▸ DESCRIPTION OF THE TASK
Can you copy out the data exactly? Leave the images out.

START SUPPLIED INFORMATION

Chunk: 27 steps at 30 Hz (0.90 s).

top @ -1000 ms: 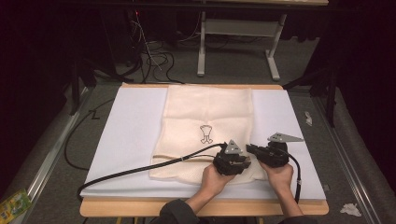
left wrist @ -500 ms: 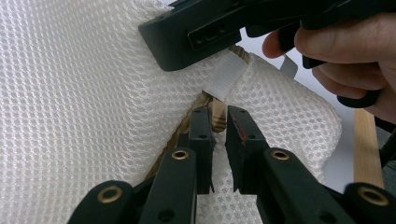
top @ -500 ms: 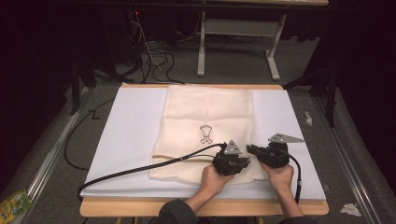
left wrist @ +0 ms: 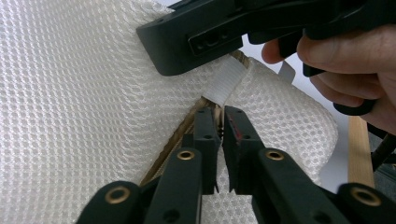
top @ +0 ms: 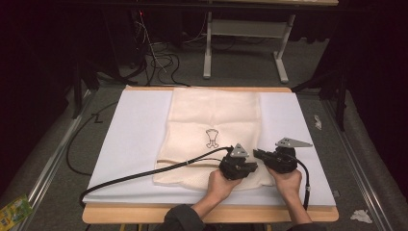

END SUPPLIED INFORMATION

▸ YOUR SOLUTION
Chunk: 27 steps at 30 Hz (0.90 s).

top @ -1000 ms: 
left wrist @ -500 ms: 
top @ -500 ms: 
left wrist @ +0 ms: 
top @ +0 ms: 

The answer to this exercise is complete.